To do: Determine how many lines in the records hold "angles", and give that number with nothing added.

Listed entries:
┏━━

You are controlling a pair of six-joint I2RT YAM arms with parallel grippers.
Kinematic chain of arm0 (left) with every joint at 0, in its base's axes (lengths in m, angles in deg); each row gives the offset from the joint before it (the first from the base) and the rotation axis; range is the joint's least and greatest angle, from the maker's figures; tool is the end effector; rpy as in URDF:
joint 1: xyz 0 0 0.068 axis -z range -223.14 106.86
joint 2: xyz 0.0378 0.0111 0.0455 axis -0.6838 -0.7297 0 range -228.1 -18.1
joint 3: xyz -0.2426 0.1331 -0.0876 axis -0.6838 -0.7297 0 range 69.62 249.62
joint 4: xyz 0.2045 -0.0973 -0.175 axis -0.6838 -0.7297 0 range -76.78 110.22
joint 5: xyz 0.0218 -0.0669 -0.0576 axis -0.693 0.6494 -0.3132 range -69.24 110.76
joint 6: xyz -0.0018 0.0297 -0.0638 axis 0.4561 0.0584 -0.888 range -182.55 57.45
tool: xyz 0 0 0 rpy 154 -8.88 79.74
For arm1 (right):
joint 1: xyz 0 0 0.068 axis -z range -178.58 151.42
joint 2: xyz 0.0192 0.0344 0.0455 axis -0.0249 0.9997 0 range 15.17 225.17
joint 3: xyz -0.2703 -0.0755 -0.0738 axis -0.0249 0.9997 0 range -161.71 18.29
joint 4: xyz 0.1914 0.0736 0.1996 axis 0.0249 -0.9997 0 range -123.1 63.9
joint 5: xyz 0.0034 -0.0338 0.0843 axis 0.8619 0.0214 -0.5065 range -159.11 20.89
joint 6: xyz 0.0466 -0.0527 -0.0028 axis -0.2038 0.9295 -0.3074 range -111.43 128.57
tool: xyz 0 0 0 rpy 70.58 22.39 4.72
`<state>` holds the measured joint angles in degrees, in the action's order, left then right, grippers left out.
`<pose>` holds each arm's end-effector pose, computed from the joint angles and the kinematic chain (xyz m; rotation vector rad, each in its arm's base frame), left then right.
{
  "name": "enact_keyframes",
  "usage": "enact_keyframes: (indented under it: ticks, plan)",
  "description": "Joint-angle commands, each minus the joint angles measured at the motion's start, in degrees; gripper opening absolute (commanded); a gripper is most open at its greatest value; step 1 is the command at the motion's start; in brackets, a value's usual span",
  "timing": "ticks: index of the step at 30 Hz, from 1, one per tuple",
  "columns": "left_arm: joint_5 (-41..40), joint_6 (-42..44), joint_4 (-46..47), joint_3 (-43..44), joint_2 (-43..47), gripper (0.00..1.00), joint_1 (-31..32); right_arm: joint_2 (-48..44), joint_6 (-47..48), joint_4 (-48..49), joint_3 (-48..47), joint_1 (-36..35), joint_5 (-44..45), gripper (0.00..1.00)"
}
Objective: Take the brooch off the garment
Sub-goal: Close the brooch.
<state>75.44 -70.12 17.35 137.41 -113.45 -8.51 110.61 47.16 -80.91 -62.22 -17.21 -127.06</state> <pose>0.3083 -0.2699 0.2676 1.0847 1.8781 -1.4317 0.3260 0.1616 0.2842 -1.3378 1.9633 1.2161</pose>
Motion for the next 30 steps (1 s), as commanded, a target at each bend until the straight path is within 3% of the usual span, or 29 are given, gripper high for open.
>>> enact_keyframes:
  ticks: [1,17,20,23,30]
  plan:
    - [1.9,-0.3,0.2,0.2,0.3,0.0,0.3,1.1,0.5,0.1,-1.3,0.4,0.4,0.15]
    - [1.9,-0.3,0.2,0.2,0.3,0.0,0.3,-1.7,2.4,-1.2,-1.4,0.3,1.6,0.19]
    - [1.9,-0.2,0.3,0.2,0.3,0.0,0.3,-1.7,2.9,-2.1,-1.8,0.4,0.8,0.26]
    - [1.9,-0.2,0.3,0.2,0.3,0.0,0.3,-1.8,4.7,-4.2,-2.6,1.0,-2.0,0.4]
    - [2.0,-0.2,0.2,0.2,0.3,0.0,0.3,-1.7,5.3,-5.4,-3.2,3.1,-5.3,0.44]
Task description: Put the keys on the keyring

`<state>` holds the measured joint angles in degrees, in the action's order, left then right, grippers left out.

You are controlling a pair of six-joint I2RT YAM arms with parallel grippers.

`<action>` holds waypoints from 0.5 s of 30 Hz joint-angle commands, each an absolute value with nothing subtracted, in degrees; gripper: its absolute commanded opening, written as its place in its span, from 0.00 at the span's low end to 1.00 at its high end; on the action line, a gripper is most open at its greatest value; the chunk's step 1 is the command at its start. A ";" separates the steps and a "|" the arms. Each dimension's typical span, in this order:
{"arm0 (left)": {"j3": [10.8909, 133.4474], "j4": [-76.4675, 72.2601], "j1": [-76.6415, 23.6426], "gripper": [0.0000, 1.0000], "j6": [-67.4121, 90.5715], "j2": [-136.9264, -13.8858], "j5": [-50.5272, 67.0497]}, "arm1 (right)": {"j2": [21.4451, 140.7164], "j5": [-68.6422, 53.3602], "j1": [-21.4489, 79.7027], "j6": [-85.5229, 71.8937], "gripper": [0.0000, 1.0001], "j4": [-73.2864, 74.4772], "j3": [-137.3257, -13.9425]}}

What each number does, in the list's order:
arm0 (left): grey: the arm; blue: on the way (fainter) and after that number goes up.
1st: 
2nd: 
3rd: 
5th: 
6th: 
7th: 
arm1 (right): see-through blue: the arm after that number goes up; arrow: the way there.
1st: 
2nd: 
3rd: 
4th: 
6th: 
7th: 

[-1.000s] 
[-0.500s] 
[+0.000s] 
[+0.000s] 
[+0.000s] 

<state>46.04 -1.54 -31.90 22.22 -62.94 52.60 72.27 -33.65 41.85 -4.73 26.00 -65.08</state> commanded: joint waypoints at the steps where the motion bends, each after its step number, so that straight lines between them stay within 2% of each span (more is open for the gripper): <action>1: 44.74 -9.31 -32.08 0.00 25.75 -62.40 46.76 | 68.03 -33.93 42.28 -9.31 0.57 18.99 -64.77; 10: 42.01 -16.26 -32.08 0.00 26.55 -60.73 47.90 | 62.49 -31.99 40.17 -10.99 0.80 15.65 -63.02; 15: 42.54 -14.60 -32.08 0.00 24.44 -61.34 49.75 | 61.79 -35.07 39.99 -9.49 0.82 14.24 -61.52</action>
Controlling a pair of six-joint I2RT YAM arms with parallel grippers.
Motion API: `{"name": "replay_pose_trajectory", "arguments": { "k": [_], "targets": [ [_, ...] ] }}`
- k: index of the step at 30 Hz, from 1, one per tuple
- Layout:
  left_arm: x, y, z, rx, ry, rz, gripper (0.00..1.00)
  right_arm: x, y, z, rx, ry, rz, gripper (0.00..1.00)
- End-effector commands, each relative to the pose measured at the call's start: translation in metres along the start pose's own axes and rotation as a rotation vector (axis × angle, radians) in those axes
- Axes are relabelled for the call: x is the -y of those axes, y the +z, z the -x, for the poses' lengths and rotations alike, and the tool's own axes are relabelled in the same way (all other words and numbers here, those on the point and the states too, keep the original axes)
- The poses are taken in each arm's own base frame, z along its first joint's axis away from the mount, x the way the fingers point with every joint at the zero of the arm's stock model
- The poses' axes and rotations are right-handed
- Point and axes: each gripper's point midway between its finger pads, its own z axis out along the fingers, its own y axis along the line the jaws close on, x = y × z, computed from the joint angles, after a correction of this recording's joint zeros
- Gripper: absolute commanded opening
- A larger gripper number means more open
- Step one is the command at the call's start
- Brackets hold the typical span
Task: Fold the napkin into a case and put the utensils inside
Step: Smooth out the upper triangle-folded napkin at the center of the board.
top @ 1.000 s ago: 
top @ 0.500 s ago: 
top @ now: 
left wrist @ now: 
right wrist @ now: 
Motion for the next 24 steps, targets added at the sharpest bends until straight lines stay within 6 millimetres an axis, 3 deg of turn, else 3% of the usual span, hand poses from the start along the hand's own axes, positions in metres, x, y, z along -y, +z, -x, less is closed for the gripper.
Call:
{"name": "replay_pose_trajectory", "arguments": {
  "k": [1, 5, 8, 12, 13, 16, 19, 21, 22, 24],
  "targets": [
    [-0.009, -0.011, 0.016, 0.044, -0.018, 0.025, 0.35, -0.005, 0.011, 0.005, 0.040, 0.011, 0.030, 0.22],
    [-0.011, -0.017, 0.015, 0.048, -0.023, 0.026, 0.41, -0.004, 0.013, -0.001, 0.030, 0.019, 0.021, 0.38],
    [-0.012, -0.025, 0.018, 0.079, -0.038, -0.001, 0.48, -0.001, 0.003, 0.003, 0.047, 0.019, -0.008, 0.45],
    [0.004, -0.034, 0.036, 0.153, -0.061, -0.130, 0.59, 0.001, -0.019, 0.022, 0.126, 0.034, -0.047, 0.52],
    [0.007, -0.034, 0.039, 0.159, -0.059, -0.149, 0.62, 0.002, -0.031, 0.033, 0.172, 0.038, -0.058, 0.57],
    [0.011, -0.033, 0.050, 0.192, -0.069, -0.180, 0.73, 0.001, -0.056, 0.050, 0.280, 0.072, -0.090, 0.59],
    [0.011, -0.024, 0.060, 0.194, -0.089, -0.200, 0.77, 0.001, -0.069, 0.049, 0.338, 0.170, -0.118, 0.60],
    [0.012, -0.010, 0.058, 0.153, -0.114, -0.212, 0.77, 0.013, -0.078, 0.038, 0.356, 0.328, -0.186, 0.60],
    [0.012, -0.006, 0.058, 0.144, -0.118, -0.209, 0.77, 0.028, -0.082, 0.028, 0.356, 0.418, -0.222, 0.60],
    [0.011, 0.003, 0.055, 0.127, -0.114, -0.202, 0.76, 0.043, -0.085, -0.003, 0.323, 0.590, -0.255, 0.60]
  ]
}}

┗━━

Your solution: 6